Wednesday 7 March 2012

Here's Runnicles, with Tristan und Isolde

The full launch of the BBC Scottish Symphony Orchestra's 2012/13 season is still a couple of weeks away (scheduled for 22nd March), but it was a pleasant surprise yesterday afternoon when an e-mail arrived from the BBC SSO announcing what seems likely to be the biggest highlight (or, if it isn't, part of a very exciting season indeed).

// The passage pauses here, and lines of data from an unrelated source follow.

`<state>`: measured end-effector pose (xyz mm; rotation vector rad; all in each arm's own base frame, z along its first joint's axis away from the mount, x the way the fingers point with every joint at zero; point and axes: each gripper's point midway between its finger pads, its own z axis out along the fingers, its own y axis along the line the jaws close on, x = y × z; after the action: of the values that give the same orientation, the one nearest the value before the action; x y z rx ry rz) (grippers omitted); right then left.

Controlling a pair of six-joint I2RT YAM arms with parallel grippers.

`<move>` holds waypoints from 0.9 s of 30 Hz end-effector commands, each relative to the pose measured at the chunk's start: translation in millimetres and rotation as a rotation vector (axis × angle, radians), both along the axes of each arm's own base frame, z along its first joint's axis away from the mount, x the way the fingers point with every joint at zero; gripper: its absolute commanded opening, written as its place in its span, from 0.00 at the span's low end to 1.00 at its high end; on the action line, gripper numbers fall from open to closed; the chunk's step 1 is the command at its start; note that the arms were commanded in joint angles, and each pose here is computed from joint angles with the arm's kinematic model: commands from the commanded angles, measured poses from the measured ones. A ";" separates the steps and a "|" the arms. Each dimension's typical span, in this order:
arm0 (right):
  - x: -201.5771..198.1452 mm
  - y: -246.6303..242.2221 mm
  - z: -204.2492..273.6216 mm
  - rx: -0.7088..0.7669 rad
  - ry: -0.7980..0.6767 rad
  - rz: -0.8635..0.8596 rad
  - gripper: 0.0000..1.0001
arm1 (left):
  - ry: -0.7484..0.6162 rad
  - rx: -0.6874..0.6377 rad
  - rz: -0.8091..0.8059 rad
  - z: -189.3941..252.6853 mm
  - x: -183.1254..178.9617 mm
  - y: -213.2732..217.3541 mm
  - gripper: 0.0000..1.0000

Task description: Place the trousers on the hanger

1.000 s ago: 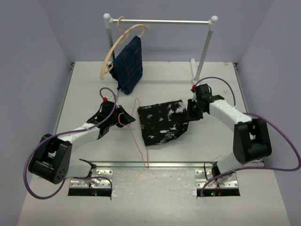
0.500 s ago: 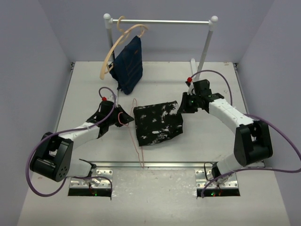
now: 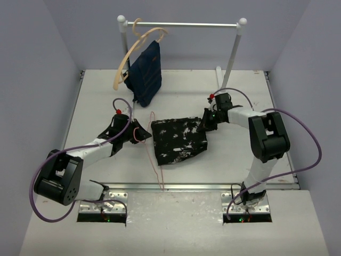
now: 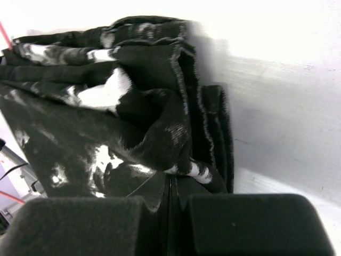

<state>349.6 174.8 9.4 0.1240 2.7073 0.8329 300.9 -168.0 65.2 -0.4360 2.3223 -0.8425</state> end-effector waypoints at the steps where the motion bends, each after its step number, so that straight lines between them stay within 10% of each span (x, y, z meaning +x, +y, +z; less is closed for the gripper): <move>1: 11.4 13.6 59.2 0.066 -0.159 0.058 0.02 | 0.043 0.120 -0.052 -28.5 -16.9 16.2 0.00; 10: 1.3 61.6 131.6 0.456 -0.272 0.250 0.07 | 0.023 0.103 -0.093 -19.2 -14.4 9.4 0.00; 21: 39.2 61.1 -25.2 0.367 0.064 0.167 0.02 | -0.005 0.091 -0.111 -7.3 -19.8 8.1 0.00; 27: 48.5 63.2 66.3 0.422 -0.080 0.215 0.10 | 0.003 0.094 -0.112 -10.2 -21.8 8.7 0.00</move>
<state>383.9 242.9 9.2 0.0010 2.5826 1.5292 290.8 -171.2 72.5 -0.3494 2.3403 -0.8775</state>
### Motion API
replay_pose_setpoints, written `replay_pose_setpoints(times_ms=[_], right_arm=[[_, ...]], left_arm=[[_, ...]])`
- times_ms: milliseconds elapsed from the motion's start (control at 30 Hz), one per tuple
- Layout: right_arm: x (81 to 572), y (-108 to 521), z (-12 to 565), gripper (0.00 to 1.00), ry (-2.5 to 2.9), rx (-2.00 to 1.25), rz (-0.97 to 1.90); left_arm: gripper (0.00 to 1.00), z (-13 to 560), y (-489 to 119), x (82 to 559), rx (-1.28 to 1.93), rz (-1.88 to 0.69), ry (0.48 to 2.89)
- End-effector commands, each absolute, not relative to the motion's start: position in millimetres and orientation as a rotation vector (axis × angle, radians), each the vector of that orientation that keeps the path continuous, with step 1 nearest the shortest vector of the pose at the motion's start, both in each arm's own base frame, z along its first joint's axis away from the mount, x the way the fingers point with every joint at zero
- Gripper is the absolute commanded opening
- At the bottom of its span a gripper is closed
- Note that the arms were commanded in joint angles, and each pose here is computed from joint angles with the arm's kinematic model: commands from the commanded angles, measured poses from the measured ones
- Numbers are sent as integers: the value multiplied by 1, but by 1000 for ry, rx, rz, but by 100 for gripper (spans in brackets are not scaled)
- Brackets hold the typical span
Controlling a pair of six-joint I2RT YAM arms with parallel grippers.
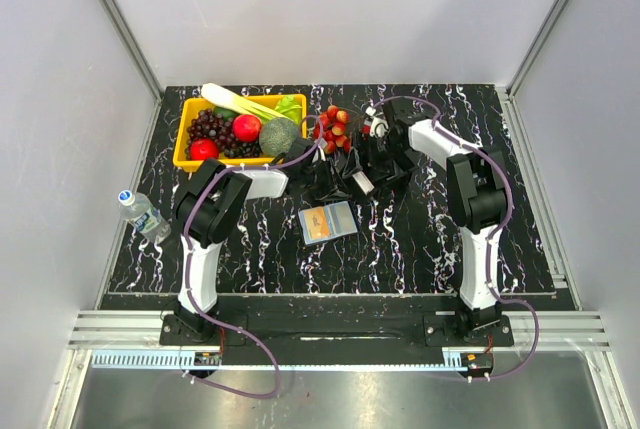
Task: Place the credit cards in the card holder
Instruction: Pick up the credit card from the storage box.
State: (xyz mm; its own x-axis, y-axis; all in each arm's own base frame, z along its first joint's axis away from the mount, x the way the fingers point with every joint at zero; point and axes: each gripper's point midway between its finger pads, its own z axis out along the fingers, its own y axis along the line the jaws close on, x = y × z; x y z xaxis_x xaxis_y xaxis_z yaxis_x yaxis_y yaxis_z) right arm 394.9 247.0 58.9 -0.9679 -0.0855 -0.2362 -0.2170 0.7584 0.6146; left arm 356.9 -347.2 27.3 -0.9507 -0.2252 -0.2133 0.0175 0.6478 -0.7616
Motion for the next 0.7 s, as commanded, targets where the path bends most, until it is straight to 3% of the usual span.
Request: replay_pose_setpoints(times_ms=[0, 267, 367, 567, 667], right_arm=[[373, 254, 70, 94, 2813, -284, 1037], [393, 239, 90, 88, 2730, -285, 846], [395, 239, 100, 80, 2705, -305, 856], [388, 245, 102, 79, 2713, -306, 925], [385, 244, 100, 65, 2722, -310, 927]], left_arm=[[29, 46, -357, 374, -137, -1222, 2490], [28, 46, -355, 373, -140, -1212, 2490], [28, 46, -355, 371, -139, -1211, 2493], [28, 48, -353, 370, -142, -1209, 2489], [28, 47, -354, 369, -139, -1210, 2491]])
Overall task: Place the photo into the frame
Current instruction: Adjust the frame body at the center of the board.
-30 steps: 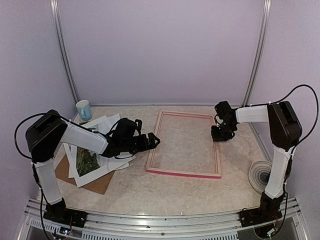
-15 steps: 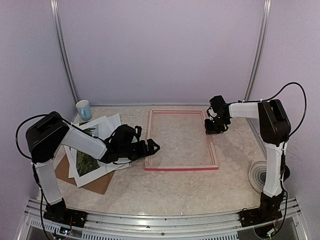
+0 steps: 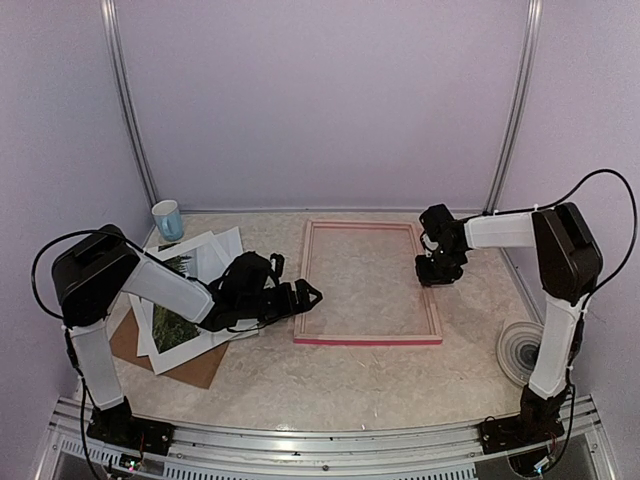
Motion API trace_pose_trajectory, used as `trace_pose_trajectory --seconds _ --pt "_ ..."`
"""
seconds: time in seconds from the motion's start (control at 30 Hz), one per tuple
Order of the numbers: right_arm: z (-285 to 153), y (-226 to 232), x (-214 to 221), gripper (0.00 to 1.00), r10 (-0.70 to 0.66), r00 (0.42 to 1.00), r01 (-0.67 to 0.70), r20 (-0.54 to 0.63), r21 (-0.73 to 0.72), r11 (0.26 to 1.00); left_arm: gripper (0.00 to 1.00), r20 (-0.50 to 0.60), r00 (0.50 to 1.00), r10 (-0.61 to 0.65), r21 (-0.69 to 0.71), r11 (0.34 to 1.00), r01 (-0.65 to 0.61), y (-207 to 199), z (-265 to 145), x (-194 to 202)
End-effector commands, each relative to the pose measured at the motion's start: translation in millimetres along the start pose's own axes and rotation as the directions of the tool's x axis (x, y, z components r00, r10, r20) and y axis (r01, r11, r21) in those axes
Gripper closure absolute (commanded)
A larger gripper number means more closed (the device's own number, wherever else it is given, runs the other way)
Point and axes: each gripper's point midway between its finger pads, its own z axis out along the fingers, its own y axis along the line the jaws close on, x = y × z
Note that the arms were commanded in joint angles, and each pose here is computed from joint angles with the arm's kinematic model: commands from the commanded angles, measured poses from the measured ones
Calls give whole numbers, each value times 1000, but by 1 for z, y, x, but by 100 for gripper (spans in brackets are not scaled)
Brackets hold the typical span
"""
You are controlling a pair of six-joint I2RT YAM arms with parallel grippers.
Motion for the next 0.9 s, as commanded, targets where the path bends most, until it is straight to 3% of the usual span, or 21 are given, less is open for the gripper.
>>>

Concert opera is a cornerstone of Runnicles' relationship with the orchestra, indeed it is how they first came together, for a performance of the Berlioz's Les Toyens way back in 2001 at the Edinburgh festival. Since he became chief conductor it has featured in their regular season too: in 2010 they opened their season with the first act Die Walkure and last November we were treated to Runnicles' own arrangement/abridgement of Der Rosenkavalier. Next season they go one better, bringing us the whole of Tristan und Isolde, in part to mark Wagner's bicentenary in 2013.

There is, it must be noted, a slight catch. Presumably in part for economic and logistical reasons, it is not a single concert performance, but rather will be spread over three with one act each in September, November and April. This formula has worked well for Runnicles before, with similar arrangements providing the basis for his recording of the work with the BBC Symphony Orchestra and Christine Brewer in 2002/3 (review here). And, indeed, it makes for three blockbuster concerts rather than just one.

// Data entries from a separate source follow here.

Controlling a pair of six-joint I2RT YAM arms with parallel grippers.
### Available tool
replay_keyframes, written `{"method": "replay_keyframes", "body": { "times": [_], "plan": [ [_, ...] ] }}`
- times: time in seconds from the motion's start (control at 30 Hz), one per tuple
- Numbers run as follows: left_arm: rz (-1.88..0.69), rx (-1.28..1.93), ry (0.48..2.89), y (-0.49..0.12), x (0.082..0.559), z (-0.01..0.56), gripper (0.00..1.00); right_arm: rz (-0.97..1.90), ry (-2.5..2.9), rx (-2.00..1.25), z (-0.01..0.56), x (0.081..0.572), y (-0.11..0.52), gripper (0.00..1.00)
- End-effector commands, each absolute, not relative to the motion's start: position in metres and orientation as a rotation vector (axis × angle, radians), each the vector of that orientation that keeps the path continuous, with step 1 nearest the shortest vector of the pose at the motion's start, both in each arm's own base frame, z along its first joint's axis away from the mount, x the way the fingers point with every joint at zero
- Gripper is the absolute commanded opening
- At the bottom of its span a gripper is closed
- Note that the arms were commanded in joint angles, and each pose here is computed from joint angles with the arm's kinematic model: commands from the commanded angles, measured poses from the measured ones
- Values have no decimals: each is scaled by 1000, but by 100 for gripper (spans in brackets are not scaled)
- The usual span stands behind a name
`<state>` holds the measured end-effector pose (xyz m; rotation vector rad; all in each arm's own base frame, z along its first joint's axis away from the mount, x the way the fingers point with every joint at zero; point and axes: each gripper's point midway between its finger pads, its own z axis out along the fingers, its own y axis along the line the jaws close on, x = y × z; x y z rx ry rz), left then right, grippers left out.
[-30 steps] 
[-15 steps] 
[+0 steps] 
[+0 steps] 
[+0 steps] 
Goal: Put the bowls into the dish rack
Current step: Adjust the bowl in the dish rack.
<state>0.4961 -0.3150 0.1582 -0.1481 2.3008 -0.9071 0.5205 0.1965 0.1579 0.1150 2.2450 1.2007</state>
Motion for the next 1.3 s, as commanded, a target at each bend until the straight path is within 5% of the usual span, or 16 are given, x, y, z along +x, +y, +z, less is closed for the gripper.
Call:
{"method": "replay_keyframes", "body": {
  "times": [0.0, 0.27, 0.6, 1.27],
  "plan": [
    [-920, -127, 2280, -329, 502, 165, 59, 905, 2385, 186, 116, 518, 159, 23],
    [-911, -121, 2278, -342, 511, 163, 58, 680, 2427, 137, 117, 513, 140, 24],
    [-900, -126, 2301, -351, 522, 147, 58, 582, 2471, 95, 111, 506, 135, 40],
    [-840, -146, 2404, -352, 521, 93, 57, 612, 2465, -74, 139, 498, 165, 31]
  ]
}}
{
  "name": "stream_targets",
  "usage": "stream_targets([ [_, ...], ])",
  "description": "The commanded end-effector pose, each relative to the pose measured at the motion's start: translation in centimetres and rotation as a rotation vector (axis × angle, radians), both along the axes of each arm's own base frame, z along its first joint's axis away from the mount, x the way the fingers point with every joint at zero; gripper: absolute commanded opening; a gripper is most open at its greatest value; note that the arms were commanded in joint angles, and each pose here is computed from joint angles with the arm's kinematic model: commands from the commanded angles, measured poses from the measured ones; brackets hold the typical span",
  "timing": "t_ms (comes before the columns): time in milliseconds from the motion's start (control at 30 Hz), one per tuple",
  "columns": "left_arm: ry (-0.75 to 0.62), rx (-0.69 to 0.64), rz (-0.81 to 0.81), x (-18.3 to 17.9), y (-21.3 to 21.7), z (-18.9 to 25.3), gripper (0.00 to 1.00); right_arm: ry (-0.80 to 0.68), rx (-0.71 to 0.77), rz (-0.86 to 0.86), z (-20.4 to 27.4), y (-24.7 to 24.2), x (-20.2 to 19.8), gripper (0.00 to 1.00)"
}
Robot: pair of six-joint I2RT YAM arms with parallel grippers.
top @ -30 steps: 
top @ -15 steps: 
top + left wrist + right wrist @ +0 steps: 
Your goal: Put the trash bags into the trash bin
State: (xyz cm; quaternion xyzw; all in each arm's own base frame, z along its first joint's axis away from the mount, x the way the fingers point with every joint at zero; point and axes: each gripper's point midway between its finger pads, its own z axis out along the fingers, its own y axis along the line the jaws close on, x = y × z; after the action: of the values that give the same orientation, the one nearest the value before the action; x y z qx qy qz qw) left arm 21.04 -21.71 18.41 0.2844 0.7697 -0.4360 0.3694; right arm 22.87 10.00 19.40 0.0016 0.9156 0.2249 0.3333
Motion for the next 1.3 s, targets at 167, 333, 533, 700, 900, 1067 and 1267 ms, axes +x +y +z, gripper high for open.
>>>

A slightly bigger gripe concerns the fact that the cast will not be constant throughout. Though we are treated to Nina Stemme for acts one and two (and having heard her sing it, a treat it should most certainly be), her place is taken by Petra Maria Schnitzer for the last act (a quick google isn't too promising, but she has sung the role with Runnicles in Berlin). Then again, act three does bring us the King Mark of Matthew Best, whom Edinburgh audiences will surely remember fondly from his performance as Wotan in Scottish Opera's Ring cycle (act two's Mark is Peter Rose). Rose, along with act one's Kurwenal (Boaz Daniel), is veteran from Runnicles' recording, Boaz in particular gave a memorable account on that occasion. Tristan is sung by Ian Storey in acts one and two, with Robert Dean Smith taking over in act three.

The concerts pair an act of Wagner with Rachmaninov's The Isle of the Dead, exerts from Berlioz's Roméo and Juliette, and in the final concert Strauss's Metamorphosen. All three concerts will take place both in Glasgow and Edinburgh and presumably this will be the whole Edinburgh season for the orchestra. In a change from the last few seasons, they are trying an earlier start time of 4pm on Sunday. Whether this will lure a bigger audience is uncertain, but the Usher Hall has been bafflingly empty on Sunday nights. If people miss these, more fool them. In addition, the orchestra, is bringing pre concert talks to Edinburgh, in the same manner as they already do in Glasgow. There is no sign of the post concert codas, but I'm not sure you'd want anything else after an act of Tristan (well, save one or two more).

Conductor and orchestra will be there throughout, and that should mean a treat. Runnicles is a fine Wagnerian, as evidenced both by that concert Die Walkure and also by the fine reading of Der Ring I saw him direct in Berlin two years ago (and, hopefully, as he will show again when he conducts Lohengrin on our next visit there this spring). The man himself had this to say:
These concerts bring the orchestra and I back to the roots of our relationship together, in 2001, in concert performances of opera. That was when I fell in love with this orchestra - the musicians were so extraordinary and enthusiastic that I have been genuinely impatient for many years to bring this Tristan project to Scotland.”

When I interviewed Runnicles back in 2010, I asked him about concert opera. In addition to mentioning the slightly different perspective a symphony orchestra brings, and indeed that the listener hears the opera differently compared to the experience in an opera house, he did say that I could expect more concert opera. Perhaps he was referring to this.